After the Supreme Court blocked the Trump administration from rescinding the program, Trump tweeted, “Do you get the impression that the Supreme Court doesn’t like me?”

But Houston immigration attorney Charles Foster said in the webinar he believes it may have brought a collective sigh of relief from Republican lawmakers.

Foster said the ruling is a “road map … if they want to rescind it they can, they just have to dot their i’s and cross their t’s.”

Foster also said the ruling helped Trump, already grappling with a surge in coronavirus cases and unrest over police brutality, avoid another major political problem ahead of the November election: the backlash that surely would have come had he raised the specter of deportation for DACA recipients.

“I have no doubt that he would have deported all of us,” Velasquez said. “Because that’s what he wants and that’s still on his agenda.

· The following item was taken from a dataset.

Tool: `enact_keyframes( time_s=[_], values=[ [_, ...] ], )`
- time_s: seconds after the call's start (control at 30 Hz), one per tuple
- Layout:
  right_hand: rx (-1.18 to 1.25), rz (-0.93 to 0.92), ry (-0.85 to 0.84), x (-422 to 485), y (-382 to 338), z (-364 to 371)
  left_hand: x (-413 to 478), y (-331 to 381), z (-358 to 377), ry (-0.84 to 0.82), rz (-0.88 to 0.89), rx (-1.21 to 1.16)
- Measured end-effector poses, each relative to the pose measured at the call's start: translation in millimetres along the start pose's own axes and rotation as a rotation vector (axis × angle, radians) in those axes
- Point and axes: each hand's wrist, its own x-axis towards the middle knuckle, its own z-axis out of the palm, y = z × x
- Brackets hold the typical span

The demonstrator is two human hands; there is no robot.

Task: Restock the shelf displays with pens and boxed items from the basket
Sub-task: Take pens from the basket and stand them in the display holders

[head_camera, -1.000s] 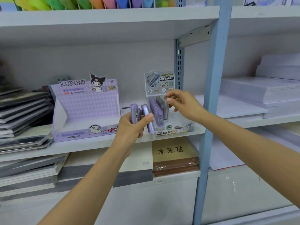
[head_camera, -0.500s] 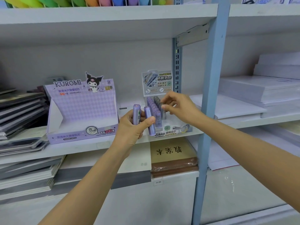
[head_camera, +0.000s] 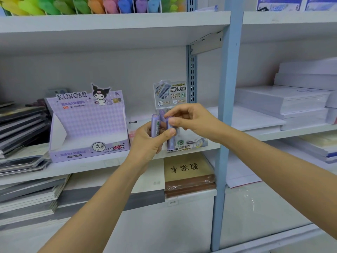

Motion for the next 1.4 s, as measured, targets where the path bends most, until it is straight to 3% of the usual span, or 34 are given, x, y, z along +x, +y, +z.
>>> enact_keyframes(
  time_s=[0.13,0.23,0.33,0.53,0.67,0.8,1.07,1.27,1.4],
  values=[
    [-0.026,-0.021,0.226,3.5,0.4,-20.1,0.2,-0.4,-0.7,0.049,-0.001,0.02],
    [-0.191,0.058,0.376,3.1,13.7,-31.5,0.5,-0.4,-2.2,0.06,-0.015,0.025],
    [-0.417,0.133,0.396,-3.9,35.0,-28.3,-0.3,0.9,-1.2,0.033,-0.019,-0.001],
    [-0.308,0.211,0.451,1.3,47.2,-18.0,3.3,6.5,-3.3,-0.042,0.04,-0.008],
    [-0.336,0.158,0.464,7.0,47.5,-21.8,13.5,8.5,-6.8,-0.064,0.06,0.016],
    [-0.349,0.055,0.593,30.7,41.3,-38.1,27.7,10.1,-12.4,-0.085,0.062,-0.038],
    [-0.415,0.131,0.504,84.7,67.9,-30.1,57.5,3.1,-21.3,-0.076,-0.065,-0.036],
    [-0.478,0.147,0.404,94.3,90.9,-28.6,65.1,-2.1,-22.1,-0.076,-0.046,-0.034],
    [-0.468,0.175,0.239,100.4,90.7,-40.5,69.5,-4.8,-22.1,-0.07,-0.048,-0.003]
  ],
)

He wants immigrants to be out of this country.”

Velasquez said due to the uncertainty of her immigration status, she has looked into applying for Canadian residency after she graduates from college.

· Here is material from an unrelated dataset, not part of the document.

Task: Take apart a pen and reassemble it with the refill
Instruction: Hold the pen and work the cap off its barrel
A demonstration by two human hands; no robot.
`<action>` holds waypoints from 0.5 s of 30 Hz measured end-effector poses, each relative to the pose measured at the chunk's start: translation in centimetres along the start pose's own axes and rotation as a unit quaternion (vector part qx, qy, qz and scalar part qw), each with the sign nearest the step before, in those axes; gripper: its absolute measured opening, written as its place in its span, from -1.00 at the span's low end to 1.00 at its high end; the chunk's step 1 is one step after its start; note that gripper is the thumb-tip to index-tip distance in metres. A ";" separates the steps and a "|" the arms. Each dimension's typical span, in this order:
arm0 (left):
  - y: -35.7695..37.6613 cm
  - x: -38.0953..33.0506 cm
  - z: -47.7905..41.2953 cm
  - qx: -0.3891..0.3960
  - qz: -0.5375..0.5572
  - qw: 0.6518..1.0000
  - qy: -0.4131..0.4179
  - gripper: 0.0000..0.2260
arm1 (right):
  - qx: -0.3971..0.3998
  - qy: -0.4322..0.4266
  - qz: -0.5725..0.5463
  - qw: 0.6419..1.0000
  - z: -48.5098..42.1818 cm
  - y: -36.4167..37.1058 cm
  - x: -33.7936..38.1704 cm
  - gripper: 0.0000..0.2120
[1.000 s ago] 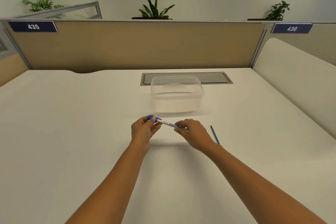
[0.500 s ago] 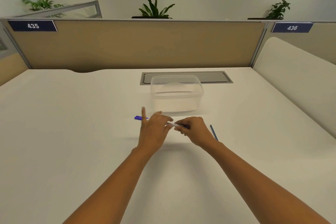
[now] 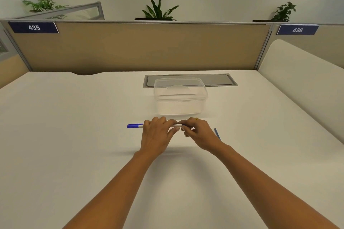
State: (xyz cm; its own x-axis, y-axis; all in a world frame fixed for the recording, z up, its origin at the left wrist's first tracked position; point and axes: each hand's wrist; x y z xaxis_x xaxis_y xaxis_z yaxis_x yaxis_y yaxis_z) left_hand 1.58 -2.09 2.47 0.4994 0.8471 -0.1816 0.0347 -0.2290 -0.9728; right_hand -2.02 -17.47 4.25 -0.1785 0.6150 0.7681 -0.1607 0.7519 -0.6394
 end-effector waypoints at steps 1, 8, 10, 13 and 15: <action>0.0 0.0 0.0 0.001 -0.004 1.000 -0.003 -0.73 | 0.001 -0.003 0.012 1.000 0.0 0.0 0.0 -0.77; -0.3 -0.3 -0.1 0.001 -0.013 1.000 -0.025 -0.71 | 0.023 -0.016 0.094 0.995 -0.2 0.5 -0.5 -0.79; -0.3 -0.4 -0.1 0.005 -0.015 0.999 -0.029 -0.71 | 0.041 -0.014 0.099 0.994 -0.2 0.4 -0.6 -0.80; -0.2 -0.4 0.0 0.008 -0.018 0.999 -0.036 -0.71 | 0.061 -0.007 0.097 0.993 -0.2 0.3 -0.6 -0.79; -0.2 -0.5 0.1 0.006 -0.020 0.999 -0.042 -0.71 | 0.070 0.008 0.077 0.995 -0.3 0.3 -0.4 -0.78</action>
State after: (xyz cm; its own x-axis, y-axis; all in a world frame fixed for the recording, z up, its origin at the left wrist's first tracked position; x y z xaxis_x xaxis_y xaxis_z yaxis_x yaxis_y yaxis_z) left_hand 1.28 -2.39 2.73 0.4240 0.8925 -0.1538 0.0426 -0.1893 -0.9810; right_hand -1.70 -17.43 3.74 -0.1959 0.7243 0.6611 -0.2671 0.6092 -0.7467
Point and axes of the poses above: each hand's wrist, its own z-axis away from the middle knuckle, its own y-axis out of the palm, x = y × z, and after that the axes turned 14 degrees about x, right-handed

Mexican American Legal Defense and Educational Fund attorney Nina Perales speaks to reporters at the Houston federal courthouse in August 2018. (Courthouse News photo/Cameron Langford)

Nina Perales, of the Mexican American Legal Defense and Educational Fund in San Antonio, is lead attorney for a group of DACA youth who have intervened in the Texas case in hopes of saving the program.

She said U.S. District Judge Andrew Hanen has asked for supplemental briefing on Texas’ motion for summary judgment seeking a declaration that Obama’s establishment of the program was an unconstitutional use of executive authority.

“The merits of the claims may be resolved at a trial, if the court agrees with our arguments that the summary judgment motion should be denied,” Perales said in an email.

David Bier, an immigration policy analyst at the Cato Institute, a Washington, D.C. think tank, said in a June 18 op-ed the Supreme Court ruling opened the door for those shut out when the Trump administration barred new applications.

“Its decision will also allow about 130,000 new applicants to apply to the program for the first time because it affirmed a lower court decision that prohibited the government from denying new applicants,” Bier wrote.

But when asked Thursday if it was accepting new application, U.S. Citizenship and Immigration Services said, “The Department of Homeland Security and the Department of Justice are reviewing the court decision. USCIS has no further comment at this time.”

Velasquez said the ruling brought a rush of emotions, joy and shock, because she was expecting a negative decision. Now she finds herself right back in the same position, waiting for a court to decide her future.

“It’s not a great spot to be in. Just imagine yourself having family and just being at the hands of the court. And it’s like ‘OK tomorrow we are going to have a decision on if our life just goes down the drain, or if they are going to deport us.’ Whatever. They decide what they are going to do with you,” she said.